** ACTIVITY **
Whenever a line of the entries below holds the string "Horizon", copy that line and return it.

** MATERIAL SHOWN **
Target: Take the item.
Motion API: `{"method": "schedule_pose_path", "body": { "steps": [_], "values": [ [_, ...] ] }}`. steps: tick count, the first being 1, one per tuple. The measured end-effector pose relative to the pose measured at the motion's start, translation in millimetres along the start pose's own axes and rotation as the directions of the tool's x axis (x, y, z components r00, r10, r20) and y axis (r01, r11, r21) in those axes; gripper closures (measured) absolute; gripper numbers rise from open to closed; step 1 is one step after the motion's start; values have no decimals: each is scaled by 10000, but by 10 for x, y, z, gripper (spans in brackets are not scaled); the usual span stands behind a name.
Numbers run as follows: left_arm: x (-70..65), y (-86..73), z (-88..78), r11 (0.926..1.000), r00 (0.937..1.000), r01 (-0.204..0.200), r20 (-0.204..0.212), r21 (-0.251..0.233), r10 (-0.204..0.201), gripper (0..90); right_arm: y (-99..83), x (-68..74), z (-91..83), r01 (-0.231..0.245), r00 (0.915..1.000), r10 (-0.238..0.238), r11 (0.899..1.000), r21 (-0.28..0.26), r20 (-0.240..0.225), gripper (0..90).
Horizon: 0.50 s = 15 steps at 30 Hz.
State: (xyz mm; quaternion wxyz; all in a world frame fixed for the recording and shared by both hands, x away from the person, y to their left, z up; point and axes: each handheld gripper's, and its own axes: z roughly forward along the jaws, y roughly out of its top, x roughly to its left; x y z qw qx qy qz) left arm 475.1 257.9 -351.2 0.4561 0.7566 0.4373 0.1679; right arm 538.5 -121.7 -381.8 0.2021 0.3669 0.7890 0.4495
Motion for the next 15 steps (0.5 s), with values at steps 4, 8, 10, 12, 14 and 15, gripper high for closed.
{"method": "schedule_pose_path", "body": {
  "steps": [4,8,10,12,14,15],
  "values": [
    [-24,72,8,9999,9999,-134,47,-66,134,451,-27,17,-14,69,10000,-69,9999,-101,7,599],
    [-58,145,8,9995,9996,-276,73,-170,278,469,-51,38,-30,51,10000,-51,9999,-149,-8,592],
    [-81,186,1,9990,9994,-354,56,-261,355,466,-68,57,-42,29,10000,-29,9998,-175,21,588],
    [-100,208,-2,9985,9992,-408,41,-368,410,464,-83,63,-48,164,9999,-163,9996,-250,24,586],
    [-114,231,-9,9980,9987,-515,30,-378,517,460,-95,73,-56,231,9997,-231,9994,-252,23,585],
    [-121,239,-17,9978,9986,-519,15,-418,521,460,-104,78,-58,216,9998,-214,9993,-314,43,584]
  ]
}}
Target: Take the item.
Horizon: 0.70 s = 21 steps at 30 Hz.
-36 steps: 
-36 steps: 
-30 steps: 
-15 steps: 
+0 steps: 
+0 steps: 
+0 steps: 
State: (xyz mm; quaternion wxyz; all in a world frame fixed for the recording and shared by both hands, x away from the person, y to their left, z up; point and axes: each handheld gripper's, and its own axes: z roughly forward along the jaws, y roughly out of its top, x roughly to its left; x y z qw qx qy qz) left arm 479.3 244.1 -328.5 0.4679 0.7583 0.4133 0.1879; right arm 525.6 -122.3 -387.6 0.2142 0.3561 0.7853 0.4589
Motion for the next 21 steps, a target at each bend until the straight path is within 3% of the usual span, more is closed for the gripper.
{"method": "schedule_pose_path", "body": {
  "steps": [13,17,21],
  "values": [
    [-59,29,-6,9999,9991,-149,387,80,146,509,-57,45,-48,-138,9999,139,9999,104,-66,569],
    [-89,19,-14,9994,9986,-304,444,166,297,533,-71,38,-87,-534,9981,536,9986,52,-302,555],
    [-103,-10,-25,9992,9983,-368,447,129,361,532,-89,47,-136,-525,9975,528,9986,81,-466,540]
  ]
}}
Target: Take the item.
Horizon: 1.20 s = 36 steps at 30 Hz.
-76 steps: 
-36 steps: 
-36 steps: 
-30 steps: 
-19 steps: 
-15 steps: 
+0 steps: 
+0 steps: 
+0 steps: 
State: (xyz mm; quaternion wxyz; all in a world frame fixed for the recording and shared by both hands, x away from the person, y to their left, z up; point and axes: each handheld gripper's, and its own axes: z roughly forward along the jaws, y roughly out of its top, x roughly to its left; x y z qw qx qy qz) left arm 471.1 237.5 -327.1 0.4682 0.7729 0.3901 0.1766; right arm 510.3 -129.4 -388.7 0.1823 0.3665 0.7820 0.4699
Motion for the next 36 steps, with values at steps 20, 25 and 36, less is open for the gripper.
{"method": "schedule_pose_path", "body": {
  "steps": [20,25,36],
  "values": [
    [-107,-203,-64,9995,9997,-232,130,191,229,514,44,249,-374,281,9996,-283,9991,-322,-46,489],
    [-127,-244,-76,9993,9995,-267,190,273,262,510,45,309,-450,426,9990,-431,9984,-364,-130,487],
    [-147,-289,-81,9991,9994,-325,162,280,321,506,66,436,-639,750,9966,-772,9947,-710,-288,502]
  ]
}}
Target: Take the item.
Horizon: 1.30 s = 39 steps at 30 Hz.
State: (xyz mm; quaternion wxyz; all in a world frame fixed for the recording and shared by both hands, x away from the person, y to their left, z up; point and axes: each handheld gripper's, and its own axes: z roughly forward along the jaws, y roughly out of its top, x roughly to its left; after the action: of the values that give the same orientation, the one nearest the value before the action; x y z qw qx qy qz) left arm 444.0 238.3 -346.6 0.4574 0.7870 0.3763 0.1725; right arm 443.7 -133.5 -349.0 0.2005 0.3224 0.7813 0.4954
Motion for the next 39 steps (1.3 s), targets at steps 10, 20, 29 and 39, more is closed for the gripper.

** ANSWER TO THE PROBLEM **
Horizon: 0.50 s = 15 steps at 30 Hz.
Horizon: 0.70 s = 21 steps at 30 Hz.
Horizon: 1.20 s = 36 steps at 30 Hz.
Horizon: 1.30 s = 39 steps at 30 Hz.

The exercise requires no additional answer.